La grande crisi del letame del 1894

Oggi si parla spesso di catastrofi prevedibili e immanenti che sembrano impossibili da risolvere. Ma per fare previsioni corrette non bastano i dati, ci vuole capacità di visione

Chi si ricorda dei crossing sweeper nei racconti di Dickens? Erano dei ragazzini che si guadagnavano qualche spicciolo pulendo la strada per donne e anziani benestanti, aiutandoli così ad attraversare la strada in sicurezza. Siamo a Londra, fine ‘800. Perché c’era bisogno dei crossing sweeper?

Per capirlo dobbiamo andare a quella che è passata alla storia come “Grande crisi del letame di cavallo del 1894”. Siamo in piena rivoluzione industriale, la popolazione delle grandi città, da Parigi, a New York, a Londra, aumenta all’inverosimile. E con l’aumento del numero di persone aumenta l’esigenza di spostarsi. Fino ai primi decenni dell’800 in città ci si spostava a piedi.

Ma la modernità, con le sue nuove esigenze, richiedeva spostamenti più rapidi. È vero che c’erano già i treni, ma le linee ferroviarie erano limitate e non risolvevano i problemi delle città. Si ricorse così alle carrozze trainate da cavalli. Da piccole carrozze a un cavallo, a grandi carrozze con dieci e più cavalli. La possibilità di spostamenti più rapidi influì molto sulla vita sociale, dando un grande impulso all’economia. A New York nel 1853 i tram trainati da cavalli trasportavano più di 130.000 persone al giorno da un lato all’altro della Grande Mela.

Ma c’era un problema. O più di uno. I cavalli non solo mangiavano, e per sfamare quella moltitudine di equini si era ricorso al disboscamento di grandi aree vicino alle città, per convertirle in campi di avena e fieno. Non solo mangiavano dunque… ma producevano anche una grande mole di letame. Si stima che un cavallo produca dai 6 ai 15 chilogrammi abbondanti di letame al giorno, e più di un litro di urina. Tutto questo ben di Dio finiva in buona parte nelle strade. Che andavano pulite.

Ma per rimuovere il letame, che era in continuo aumento dato il successo del mezzo di trasporto, erano necessari più cavalli e questi cavalli producevano anch’essi letame. Un gatto che si morde la coda.

C’era un odoraccio in città, e anche tafani che diffondevano malattie. Con la pioggia, che a Londra non è quasi mai un optional, le strade si trasformavano in acquitrini puzzolenti; mentre con il caldo, il letame si seccava, appiccicandosi alle scarpe dei pedoni ricchi e poveri. Da qui l’esigenza dei crossing sweepers descritti ad Dickens. Con la scopa pulivano la strada e aiutavano ad attraversare chi richiedeva il loro servizio.

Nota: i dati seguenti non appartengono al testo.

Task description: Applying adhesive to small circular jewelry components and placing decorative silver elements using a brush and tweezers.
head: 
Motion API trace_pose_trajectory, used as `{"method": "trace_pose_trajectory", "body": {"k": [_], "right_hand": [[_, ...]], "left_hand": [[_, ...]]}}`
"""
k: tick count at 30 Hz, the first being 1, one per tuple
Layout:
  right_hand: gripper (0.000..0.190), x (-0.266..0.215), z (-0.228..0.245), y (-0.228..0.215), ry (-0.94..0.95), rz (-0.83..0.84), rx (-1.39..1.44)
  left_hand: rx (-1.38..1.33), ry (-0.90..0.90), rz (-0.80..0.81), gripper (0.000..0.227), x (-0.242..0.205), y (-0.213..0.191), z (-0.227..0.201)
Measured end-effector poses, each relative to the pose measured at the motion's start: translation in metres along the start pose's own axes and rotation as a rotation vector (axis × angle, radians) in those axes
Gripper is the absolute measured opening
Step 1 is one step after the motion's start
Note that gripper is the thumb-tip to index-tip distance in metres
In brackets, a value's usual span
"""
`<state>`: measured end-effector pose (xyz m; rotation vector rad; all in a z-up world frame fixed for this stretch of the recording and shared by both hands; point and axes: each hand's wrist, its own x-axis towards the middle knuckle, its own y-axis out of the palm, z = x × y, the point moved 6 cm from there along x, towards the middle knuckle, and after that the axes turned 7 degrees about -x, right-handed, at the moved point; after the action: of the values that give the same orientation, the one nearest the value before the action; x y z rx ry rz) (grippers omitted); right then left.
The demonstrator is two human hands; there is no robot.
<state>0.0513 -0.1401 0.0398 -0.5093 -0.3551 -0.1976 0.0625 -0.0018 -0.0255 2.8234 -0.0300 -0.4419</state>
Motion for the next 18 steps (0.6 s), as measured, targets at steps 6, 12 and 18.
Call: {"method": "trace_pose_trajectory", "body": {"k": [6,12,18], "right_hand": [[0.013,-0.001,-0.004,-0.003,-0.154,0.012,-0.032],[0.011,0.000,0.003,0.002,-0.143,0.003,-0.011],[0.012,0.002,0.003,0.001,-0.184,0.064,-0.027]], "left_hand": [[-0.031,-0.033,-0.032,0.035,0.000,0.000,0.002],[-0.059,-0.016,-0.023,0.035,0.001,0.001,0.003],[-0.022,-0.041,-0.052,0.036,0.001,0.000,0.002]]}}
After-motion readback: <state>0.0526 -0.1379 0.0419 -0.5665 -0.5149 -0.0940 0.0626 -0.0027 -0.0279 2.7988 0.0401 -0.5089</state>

Si racconta che a quell’epoca, esattamente nel 1894, apparve sul Times un articolo che lanciava un allarme sensazionalistico. Il risultato fu scalpore e stupore. Diceva l’articolo: «Tra 50 anni ogni strada di Londra sarà seppellita sotto un metro di letame». Non c’è motivo di pensare che il ragionamento su cui si basava non fosse corretto. Probabilmente non faceva una grinza, utilizzava dati concreti e calcoli esatti, con proiezioni dell’aumento della popolazione e del relativo aumento di letame da cavallo. Ma non teneva conto di alcuni fattori.

Già nel 1886 un certo Benz aveva brevettato l’automobile. Certo, a quell’epoca era ancora rudimentale, ed era una cosa per pochi, ma c’era. E non aveva previsto che quel mezzo sarebbe diventato popolare e che una decina d’anni dopo un certo Ford, in America, avrebbe inventato la catena di montaggio per produrre automobili accessibili a molte persone. Londra non è stata dunque sommersa dal letame… anche se oggi abbiamo il problema dell’inquinamento e della CO2.

Ai nostri giorni l’espressione “Grande crisi del letame di cavallo del 1894” è usata per indicare una catastrofe prevedibile e immanente che sembra impossibile da risolvere. Come al solito, non basta avere i dati giusti, fare i conti giusti in buona fede, per fare le corrette previsioni. Ci vuole visione.

Ci si deve guardare attorno per scrutare con lungimiranza la direzione in cui si stanno muovendo le innovazioni tecnologiche. Già sapendo che ogni soluzione porterà con sé nuovi problemi, anche se non subito visibili. Ma questo è il mondo. Ha in sé, nel suo DNA, una spinta insopprimibile verso il futuro. A molti piace pensare che la necessità di aver “visione” si possa chiamare “speranza”.